So just why was it that 2010 represented an impressive calendar year for foreign 
language film?  The answers are quite simple.  For one, the quality of 
those films was hard to deny and easy to admire.  The festival circuit was 
a factor, as it often is.  Much of 2010 was also a year of Hollywood recycling 
and pushing out finished films 
long-delayed from release ("Daybreakers"*, 
"Green Zone", 
"I Love You Phillip Morris") and conserving 
money in order to promote specific types of big budget films.  Warner 
Brothers split the new "Harry Potter" in half for profit maximizing (part two 
arrives next June).  Disney announced that animated films were the only 
films it would continue to make.  
Succinctly put, the ongoing nightmarish recession forced Hollywood studios to 
tighten their belts even more, resisting most remake possibilities or big 
sequels.  "Spider-Man", however, got the reboot as a franchise from Sony, 
with Marc Webb directing.  The film will star Andrew 
Garfield ("Lions For Lambs", 
"Boy A", "Never Let Me Go", 
The Social Network").  Tom Cruise and Jeremy Renner got 
green-lighted for a fourth "Mission".  




Clockwise from top left: Greta Gerwig in "Greenberg", Hailee Steinfeld in "True 
Grit", Giovanna Mezzogiorno in "Vincere" and Naomi Watts in "Fair Game". 
Focus Features, Paramount Pictures, IFC Films, Summit
With the severe financial downturn, films this year again reflected the class fissures 
and widening gulf between haves and have-nots, and featured the poor aspiring 
to climb out of their circumstances.  "Another Year", Mike Leigh's 
drama, 
showed the benign contempt of the lower strata by the upper; "Blue Valentine" 
illustrated subtle differences in class between lovers; 
"Rabbit Hole" did the same between sisters. 
"The Other Guys" 
deftly and comically revealed the economic disparity and daylight between 
superstar cop jocks and desk jockey cops.  Will Ferrell and Mark Wahlberg 
supplied the hilarity, until the memorable end credits delivered the cold harsh 
truth about where the viewing audience and the country stood.  In
"The Fighter", Mr. 
Wahlberg convincingly played real-life boxer Micky Ward, chronicling his attempt 
to claim boxing glory, and perhaps a simultaneous escape from his working-class 
roots, or from his overbearing mother, played by Melissa Leo.
"The Fighter" however, unlike some films, didn't glorify or delight in the idea 
that making it by climbing from obscurity or humble roots to glitter and fame 
was the triumph or the story in and of itself, as so many films and news 
stories do.  David O. Russell's film was hardly about rags to riches; it 
was an emotional tug-of-war story, a motivational anthem featuring a troubled 
older sibling's dedication to encourage and drive his younger brother to achieve 
what he himself couldn't.
In domestic films many of the tales of woe were set in Boston, with, among them, 
"The Fighter" and "The Town", in which Jeremy Renner resented Ben Affleck's bid to 
leave Southie.  Mr. Affleck, a Massachusetts man, was also embroiled in 
setbacks as a character caught in the recession in "The Company Men", whose 
release was delayed to next month.  
"Conviction", based on a real-life story of a 
waitress who becomes an attorney to free her wrongfully-convicted brother, was 
also set in Massachusetts.  And how can one forget 
"The Social Network", the year's most-lauded 
American film?
Its one weakness was its treatment of numerous women characters.  None of 
the men were likable, either.  Class politics were at play in Mr. Fincher's 
film too: the middle-class Zuckerberg character inventing a social tool 
superseding anything that the fictionalized and upper-class "Winklevi" twins 
believed was not only their own, but one that they owned by divine right.

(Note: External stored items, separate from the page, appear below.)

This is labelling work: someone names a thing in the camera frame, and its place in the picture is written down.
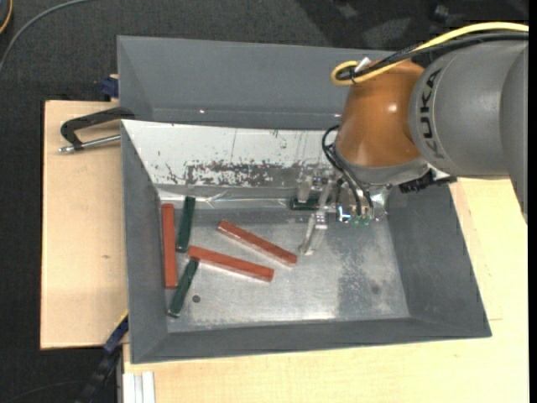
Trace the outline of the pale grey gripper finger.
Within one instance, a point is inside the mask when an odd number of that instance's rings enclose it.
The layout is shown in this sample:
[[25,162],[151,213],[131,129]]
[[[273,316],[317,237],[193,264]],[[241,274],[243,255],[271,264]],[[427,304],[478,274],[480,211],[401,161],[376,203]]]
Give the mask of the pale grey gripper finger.
[[312,255],[328,229],[328,214],[326,212],[314,212],[307,225],[304,240],[299,246],[299,253],[302,255]]
[[313,176],[304,175],[297,187],[297,202],[306,203],[310,198],[310,192],[313,186]]

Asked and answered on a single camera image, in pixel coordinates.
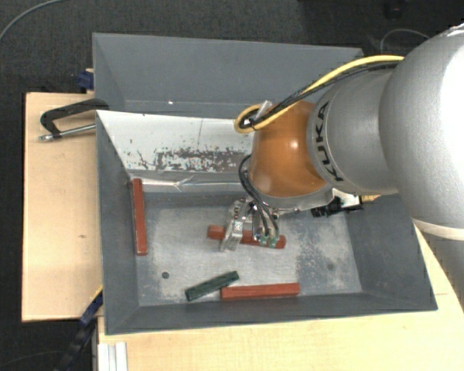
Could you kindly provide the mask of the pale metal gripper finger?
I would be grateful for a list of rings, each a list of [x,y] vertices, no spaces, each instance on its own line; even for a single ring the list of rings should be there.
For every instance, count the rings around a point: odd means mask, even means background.
[[[226,233],[241,233],[244,221],[241,214],[241,207],[243,203],[240,200],[234,201],[232,206],[228,210],[226,220]]]
[[[235,251],[243,236],[244,222],[234,220],[227,225],[224,238],[220,244],[221,251]]]

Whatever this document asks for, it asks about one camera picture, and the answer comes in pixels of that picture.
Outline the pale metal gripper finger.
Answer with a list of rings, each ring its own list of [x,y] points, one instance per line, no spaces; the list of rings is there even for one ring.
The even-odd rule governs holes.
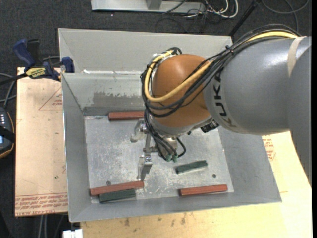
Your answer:
[[[134,133],[130,137],[131,142],[138,142],[146,138],[147,128],[144,119],[139,119],[134,127]]]
[[[138,180],[144,180],[153,165],[151,155],[142,155],[138,163]]]

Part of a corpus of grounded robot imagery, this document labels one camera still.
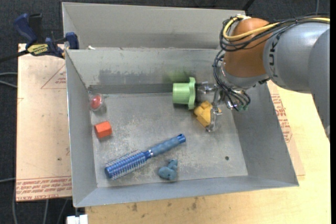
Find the green spool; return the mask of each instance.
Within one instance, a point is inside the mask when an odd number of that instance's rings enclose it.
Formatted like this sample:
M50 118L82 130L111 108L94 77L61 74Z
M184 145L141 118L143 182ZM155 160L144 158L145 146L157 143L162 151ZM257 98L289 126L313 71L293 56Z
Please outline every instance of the green spool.
M189 83L173 84L173 103L187 104L189 109L193 109L196 99L196 80L193 77L189 77L189 80Z

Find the blue toy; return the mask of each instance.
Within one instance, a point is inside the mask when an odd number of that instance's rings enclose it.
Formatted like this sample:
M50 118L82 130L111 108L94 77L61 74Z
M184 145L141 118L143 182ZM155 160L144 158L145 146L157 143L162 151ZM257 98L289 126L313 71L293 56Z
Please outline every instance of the blue toy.
M172 159L167 166L161 167L159 176L168 180L175 180L177 177L177 160Z

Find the orange object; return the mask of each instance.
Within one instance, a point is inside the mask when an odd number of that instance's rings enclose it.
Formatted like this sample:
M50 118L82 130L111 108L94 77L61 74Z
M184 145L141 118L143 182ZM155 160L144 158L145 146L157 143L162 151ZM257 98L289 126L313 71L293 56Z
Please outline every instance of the orange object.
M96 124L94 130L98 138L103 138L112 134L112 127L108 121Z

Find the red ball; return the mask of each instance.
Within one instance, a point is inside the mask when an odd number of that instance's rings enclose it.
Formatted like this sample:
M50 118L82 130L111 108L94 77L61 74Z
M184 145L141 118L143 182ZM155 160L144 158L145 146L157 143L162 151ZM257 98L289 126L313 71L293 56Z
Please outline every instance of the red ball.
M90 101L90 106L92 109L98 109L102 104L102 98L99 94L93 96Z

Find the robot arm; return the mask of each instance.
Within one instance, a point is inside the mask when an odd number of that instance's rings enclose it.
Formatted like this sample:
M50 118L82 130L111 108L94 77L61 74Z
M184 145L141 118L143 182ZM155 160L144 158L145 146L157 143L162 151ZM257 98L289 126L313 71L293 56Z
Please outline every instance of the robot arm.
M215 60L214 75L228 107L244 108L249 103L245 91L270 79L282 88L312 94L330 140L329 23L322 15L272 24L240 15L225 21L220 34L224 52Z

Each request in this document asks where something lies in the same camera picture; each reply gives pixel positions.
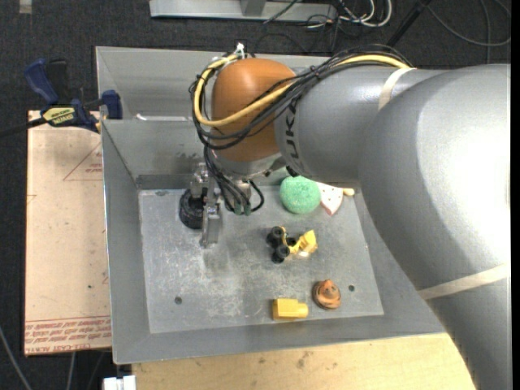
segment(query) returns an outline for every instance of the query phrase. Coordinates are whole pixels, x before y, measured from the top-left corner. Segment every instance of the gray robot arm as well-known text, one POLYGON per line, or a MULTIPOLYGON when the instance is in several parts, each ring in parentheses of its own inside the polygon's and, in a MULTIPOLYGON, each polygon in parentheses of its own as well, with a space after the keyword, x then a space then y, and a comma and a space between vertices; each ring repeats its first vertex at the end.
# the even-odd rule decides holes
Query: gray robot arm
POLYGON ((466 358, 512 388, 510 66, 360 67, 276 122, 286 163, 358 186, 375 226, 466 358))

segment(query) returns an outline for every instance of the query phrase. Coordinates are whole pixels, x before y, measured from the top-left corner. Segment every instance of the yellow cable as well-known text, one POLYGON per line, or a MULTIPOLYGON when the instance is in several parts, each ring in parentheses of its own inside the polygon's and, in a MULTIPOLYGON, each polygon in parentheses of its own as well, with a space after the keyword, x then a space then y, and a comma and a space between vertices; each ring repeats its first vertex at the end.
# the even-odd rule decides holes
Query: yellow cable
MULTIPOLYGON (((245 115, 249 114, 252 111, 262 109, 263 107, 268 106, 271 104, 279 95, 282 95, 289 85, 291 83, 286 84, 284 87, 277 89, 276 91, 273 91, 270 94, 267 94, 265 97, 257 100, 250 106, 247 106, 246 108, 243 108, 240 111, 237 111, 233 115, 229 115, 225 119, 220 120, 207 120, 204 117, 202 117, 201 110, 199 108, 199 100, 202 92, 202 88, 204 86, 204 83, 207 80, 207 77, 210 75, 210 73, 218 68, 223 66, 225 63, 228 63, 229 61, 235 60, 238 58, 237 55, 230 55, 226 58, 221 58, 218 61, 215 61, 214 63, 210 64, 207 69, 201 74, 201 77, 199 78, 197 82, 197 86, 195 88, 195 92, 193 95, 193 112, 195 114, 196 119, 198 122, 202 125, 209 126, 209 127, 220 127, 226 124, 234 123, 238 119, 241 119, 245 115)), ((366 54, 366 55, 358 55, 353 56, 352 58, 348 58, 345 61, 341 61, 337 65, 345 65, 346 63, 355 63, 355 62, 380 62, 380 63, 386 63, 387 65, 390 65, 392 67, 397 68, 408 68, 409 65, 406 65, 405 63, 398 61, 395 58, 392 58, 390 56, 380 55, 380 54, 366 54)))
POLYGON ((410 65, 406 65, 405 63, 392 58, 391 56, 385 56, 385 55, 378 55, 378 54, 367 54, 367 55, 358 55, 354 56, 352 58, 348 58, 345 61, 341 61, 338 63, 338 65, 345 65, 346 63, 352 63, 352 62, 365 62, 365 61, 372 61, 372 62, 381 62, 386 63, 392 67, 396 68, 409 68, 410 65))

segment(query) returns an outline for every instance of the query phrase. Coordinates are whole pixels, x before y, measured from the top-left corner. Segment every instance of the cardboard sheet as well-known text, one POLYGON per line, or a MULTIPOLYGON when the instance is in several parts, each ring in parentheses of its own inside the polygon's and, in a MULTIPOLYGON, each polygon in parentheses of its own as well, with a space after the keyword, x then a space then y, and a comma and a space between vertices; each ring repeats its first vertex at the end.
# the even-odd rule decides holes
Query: cardboard sheet
POLYGON ((101 137, 28 132, 24 353, 111 346, 101 137))

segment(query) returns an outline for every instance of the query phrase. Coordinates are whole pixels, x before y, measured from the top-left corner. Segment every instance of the green ball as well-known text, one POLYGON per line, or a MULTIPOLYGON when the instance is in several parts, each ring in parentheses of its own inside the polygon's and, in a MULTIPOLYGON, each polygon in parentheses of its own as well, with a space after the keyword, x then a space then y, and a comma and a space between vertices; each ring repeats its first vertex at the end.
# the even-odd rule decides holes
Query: green ball
POLYGON ((282 181, 279 197, 285 208, 294 214, 307 214, 321 202, 318 184, 303 176, 289 176, 282 181))

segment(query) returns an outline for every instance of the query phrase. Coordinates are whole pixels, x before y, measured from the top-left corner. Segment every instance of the gray carpet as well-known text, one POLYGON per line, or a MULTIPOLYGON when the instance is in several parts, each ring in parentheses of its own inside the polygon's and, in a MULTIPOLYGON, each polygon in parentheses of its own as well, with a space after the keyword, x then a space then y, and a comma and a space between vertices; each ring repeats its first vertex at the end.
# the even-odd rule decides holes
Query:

Clockwise from top left: Don Cheadle and Wesley Snipes in "Brooklyn's Finest", 
Erika Alexander in "La Mission", Patricia Clarkson and Alexander Siddiq in 
"Cairo Time", Samuel L. Jackson and Naomi Watts in "Mother And Child". 
Summit, 5 Stick Films, Sony Pictures Classics, IFC Films
Roman Polanski was embattled this year but it didn't stop him from getting his 
excellent "The Ghost Writer" 
to the big screen.  Mel 
Gibson self-destructed this year with reprehensible behavior.  
His Boston-set film "Edge Of 
Darkness" stayed above board.
David Michôd debuted as a feature film director, making the year's best film, 
"Animal Kingdom".  California's Bay Area-raised 
Miller Brothers, twins Noah and Logan, had 
never made a film before.  Inspired by their late father, they brought
"Touching Home" 
to the big screen.  Ed Harris was palpable in it as their troubled, 
alcoholic 
dad.
The 2010 year in film was many things.  Overall an unsatisfactory one 
compared other years in this closing decade.  (The last great film year was 
2007.)  Many of the best 
films in 2010 opened before September.  This year at the movies 
appeared to be about being boxed in, being poor, and lies.  In a film that 
represented one of the year's biggest lies, 
"Going The Distance", a comedy about a 
long-distance romance between a New Yorker and a San Franciscan, was one of the 
year's most stylistically claustrophobic films, with no real sense of 
established camera shots of the two cities to give audiences an appreciation of 
the periphery.  Hollywood romantic comedies officially had their funeral in 2010.  
("Life As We Know It",
"Valentine's Day", 
etc, etc: may you all go softly but ignominiously into the night, and rest in 
peace.)
Other cinematic whoppers included the atrocious 
"Little Fockers".  There was nothing little 
about it -- kids or otherwise -- except its humongous childishness and lack of 
funny.  The 
film "Killers" could 
have been renamed "Men Who Don't Ask For Directions", as it exploded into 
different genres on the turn of a dime, while 
"How Do You Know" had to be one of the year's 
most mystifying if not illogical titles.  (Especially its absent question 
mark.)  Each of these titles was among the very worst films of 2010, along with 
the aptly-named "Cop Out" and both the appalling anti-Muslim, anti-woman, 
anti-gay "Sex And The City 2" 
and the cringe-inducing, misogynist 
"The Bounty Hunter", the latter written by a 
woman.



Trios of family: clockwise from top left - The Miller Brothers flank Ed Harris 
in "Touching Home", a scene from "Our Family Wedding", a scene from "The Kids 
Are All Right", a scene from "The Father Of My Children". 
California Film Institute, Fox Searchlight, IFC Films, Focus Features
In the claustrophobia section of this year's cinema supermarket,
"Buried" was 
restrictive for a different reason: an impossible situation.  Paul Conroy 
(Ryan Reynolds) was a private contractor driving a truck for a 
U.S. corporation in Iraq.  The entire movie was spent in the dark, the main character 
trapped in a coffin, arguing on an expiring cell phone while red tape bureaucrats kept him boxed in.  
Even in his situation and given this brutal economy Paul would have been better 
off being thankful he had a job, even though it was so disturbingly confining. 
Another Paul -- Paul Greengrass -- 
needn't worry about the stability of his directing job, and he advocated a well-appreciated 
position via his lead man Matt Damon in the lukewarm "Green Zone", about a U.S.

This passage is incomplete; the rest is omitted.